General characteristics
- Type: Salvage tug
- Tonnage: 3,249 GT; 974 NT; 1,813 DWT;
- Length: 80 m (262.5 ft)
- Beam: 16.5 m (54.1 ft)
- Draught: 6 m (19.7 ft)
- Propulsion: Main engine: 4 × 4,000 kW (5,400 hp); Auxiliary engine: 3 × 615 kW (825 hp); Bow thruster: 2 × 883 kW (1,184 hp); Stern thruster: 2 × 515 kW (691 hp);
- Speed: approx 19.8 knots (36.7 km/h; 22.8 mph)
- Crew: 12

= Abeille Bretagne =

Abeille Bretagne is a high seas emergency tow vessel (salvage tug), 80 m long with a tractive power of 200 t-f, a crew of 12, designed by Norwegian naval architect Sigmund Borgundvåg. She was originally christened Abeille Bourbon (/fr/), by Bernadette Chirac on 13 April 2005 in the presence of sponsor Jacques de Chateauvieux.
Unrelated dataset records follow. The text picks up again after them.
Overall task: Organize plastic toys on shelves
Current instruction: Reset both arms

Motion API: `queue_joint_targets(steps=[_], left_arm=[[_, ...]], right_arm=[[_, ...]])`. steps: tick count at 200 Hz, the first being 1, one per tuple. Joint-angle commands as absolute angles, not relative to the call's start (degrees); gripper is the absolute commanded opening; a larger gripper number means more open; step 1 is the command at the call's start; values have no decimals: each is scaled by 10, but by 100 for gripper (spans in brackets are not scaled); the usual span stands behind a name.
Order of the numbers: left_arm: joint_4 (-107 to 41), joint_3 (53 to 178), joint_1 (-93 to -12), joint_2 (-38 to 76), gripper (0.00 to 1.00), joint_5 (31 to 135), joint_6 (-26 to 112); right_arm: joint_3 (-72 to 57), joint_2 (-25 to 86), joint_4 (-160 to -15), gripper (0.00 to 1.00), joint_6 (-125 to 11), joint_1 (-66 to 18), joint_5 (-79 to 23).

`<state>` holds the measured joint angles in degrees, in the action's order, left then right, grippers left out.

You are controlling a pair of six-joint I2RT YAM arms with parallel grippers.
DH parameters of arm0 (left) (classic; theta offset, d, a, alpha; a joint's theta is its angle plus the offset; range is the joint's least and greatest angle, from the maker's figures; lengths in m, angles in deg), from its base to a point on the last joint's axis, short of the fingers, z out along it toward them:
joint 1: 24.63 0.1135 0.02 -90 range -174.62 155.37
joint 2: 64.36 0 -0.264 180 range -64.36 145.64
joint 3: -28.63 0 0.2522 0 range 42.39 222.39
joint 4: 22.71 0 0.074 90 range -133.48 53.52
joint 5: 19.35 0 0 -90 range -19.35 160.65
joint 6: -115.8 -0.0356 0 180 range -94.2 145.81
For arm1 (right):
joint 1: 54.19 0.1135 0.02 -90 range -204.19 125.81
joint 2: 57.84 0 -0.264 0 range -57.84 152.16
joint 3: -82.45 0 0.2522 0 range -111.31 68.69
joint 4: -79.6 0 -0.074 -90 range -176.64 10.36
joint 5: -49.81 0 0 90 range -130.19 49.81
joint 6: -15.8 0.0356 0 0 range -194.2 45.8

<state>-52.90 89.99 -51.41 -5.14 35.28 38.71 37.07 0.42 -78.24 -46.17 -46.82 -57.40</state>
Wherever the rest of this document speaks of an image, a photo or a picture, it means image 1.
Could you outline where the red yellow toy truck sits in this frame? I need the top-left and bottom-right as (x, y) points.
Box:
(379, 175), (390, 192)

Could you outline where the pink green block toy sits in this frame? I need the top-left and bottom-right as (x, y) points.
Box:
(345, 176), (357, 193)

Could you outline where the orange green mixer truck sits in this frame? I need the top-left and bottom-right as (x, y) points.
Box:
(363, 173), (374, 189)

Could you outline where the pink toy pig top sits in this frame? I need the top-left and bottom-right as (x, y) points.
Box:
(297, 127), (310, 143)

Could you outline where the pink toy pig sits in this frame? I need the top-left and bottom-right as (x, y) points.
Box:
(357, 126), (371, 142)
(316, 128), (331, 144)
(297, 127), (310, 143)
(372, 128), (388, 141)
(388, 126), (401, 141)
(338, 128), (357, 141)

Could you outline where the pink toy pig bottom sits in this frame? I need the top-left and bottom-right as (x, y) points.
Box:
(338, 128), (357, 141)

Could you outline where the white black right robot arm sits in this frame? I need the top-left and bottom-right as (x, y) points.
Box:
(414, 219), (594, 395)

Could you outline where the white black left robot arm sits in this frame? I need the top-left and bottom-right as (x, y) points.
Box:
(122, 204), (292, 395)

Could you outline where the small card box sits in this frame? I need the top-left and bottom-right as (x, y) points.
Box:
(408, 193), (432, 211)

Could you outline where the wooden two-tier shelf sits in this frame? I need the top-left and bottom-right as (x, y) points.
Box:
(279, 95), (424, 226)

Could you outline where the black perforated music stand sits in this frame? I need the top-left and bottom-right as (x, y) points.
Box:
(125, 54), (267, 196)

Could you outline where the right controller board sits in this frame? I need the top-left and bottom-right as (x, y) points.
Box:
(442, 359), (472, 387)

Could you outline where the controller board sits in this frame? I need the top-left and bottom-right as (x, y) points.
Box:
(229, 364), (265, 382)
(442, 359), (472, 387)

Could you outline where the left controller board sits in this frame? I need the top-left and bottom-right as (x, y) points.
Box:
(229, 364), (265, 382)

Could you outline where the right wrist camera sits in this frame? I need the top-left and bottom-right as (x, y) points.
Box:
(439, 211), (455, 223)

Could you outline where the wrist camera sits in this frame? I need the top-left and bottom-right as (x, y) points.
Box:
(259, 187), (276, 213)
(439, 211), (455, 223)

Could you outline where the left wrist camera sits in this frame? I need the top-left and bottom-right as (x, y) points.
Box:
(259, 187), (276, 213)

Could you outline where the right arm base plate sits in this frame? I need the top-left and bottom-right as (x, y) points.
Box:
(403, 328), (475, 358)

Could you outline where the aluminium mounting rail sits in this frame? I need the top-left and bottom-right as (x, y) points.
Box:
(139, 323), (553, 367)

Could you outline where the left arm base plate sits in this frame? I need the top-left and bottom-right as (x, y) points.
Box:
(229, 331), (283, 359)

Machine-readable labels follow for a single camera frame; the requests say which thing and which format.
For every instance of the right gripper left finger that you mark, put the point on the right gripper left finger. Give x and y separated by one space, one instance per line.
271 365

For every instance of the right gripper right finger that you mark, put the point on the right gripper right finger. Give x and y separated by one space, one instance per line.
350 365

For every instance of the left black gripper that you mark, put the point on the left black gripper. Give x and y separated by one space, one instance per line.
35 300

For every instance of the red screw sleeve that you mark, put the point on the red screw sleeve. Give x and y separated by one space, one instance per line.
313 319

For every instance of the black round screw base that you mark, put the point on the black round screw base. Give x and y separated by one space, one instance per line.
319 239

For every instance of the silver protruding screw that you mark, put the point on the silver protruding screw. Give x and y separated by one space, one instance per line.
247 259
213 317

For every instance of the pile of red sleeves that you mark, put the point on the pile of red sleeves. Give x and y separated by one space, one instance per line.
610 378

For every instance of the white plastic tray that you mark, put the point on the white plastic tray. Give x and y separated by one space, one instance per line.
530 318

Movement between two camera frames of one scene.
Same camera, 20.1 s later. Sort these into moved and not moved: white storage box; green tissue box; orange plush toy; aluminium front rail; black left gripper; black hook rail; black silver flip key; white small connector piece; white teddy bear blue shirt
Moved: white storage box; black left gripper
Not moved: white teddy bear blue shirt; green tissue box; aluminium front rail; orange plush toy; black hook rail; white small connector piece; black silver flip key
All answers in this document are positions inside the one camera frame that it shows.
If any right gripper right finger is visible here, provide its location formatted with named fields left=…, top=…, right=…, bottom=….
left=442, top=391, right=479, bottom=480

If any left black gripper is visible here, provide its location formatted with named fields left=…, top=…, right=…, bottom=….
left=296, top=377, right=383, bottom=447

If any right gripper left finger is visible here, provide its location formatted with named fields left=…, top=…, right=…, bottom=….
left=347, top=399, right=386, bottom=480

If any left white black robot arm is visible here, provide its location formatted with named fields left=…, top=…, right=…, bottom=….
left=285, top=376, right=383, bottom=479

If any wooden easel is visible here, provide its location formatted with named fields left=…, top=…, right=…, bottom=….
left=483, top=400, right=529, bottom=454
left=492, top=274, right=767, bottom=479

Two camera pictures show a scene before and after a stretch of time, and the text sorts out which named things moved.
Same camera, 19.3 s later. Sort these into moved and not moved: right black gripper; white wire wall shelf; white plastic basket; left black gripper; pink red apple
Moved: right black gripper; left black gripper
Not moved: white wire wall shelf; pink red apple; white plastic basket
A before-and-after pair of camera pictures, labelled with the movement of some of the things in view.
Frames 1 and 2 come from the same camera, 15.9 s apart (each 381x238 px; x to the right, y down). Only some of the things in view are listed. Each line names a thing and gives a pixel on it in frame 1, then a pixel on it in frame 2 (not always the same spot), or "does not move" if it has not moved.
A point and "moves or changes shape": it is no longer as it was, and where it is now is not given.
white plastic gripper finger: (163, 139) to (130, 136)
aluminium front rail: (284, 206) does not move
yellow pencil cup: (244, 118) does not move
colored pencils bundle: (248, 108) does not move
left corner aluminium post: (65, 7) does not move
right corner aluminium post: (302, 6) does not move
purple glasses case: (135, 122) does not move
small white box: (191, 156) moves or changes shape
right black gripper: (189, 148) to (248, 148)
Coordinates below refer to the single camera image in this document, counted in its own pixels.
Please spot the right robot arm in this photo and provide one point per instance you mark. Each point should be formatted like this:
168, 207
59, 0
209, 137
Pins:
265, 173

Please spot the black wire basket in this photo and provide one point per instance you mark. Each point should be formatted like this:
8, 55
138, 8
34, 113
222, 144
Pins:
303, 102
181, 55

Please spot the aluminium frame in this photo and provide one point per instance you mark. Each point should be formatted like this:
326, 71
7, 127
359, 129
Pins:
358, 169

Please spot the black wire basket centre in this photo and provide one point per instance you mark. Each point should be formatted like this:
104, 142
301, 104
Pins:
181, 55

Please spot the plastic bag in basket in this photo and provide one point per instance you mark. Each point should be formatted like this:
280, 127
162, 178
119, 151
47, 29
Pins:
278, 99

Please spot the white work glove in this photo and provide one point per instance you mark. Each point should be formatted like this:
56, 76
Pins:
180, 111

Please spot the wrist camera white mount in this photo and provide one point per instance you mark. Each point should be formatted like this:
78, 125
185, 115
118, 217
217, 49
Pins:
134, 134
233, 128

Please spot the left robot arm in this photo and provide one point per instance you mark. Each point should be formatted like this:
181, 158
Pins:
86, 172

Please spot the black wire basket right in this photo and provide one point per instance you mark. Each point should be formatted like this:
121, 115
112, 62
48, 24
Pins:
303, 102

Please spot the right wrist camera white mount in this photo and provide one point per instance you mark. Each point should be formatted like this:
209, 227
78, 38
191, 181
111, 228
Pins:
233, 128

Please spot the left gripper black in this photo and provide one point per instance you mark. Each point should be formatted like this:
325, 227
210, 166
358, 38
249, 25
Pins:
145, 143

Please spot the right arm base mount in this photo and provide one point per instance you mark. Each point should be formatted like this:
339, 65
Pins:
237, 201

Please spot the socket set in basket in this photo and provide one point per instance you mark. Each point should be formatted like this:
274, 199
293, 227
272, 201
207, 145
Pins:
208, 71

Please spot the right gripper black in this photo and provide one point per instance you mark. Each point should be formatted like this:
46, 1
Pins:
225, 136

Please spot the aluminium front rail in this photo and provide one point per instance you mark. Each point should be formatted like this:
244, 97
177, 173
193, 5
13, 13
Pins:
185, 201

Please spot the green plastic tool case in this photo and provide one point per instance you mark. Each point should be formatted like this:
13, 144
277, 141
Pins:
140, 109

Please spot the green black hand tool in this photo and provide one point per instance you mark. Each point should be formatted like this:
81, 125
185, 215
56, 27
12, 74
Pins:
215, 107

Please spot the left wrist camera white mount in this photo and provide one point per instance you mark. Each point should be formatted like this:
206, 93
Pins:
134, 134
She is based in Brest, France.

Abeille Bourbon was owned by Abeilles International, a unit of Groupe Bourbon. She has been chartered to the French government since 2005 and can be called upon by the Maritime Prefect of Brest at any time. She was commissioned to replace the older Abeille Flandre, which was reassigned to the French Mediterranean coast. In 2024, the Spanish group Boluda Towage acquired Abeilles International resulting in the name change for the ship in the following year.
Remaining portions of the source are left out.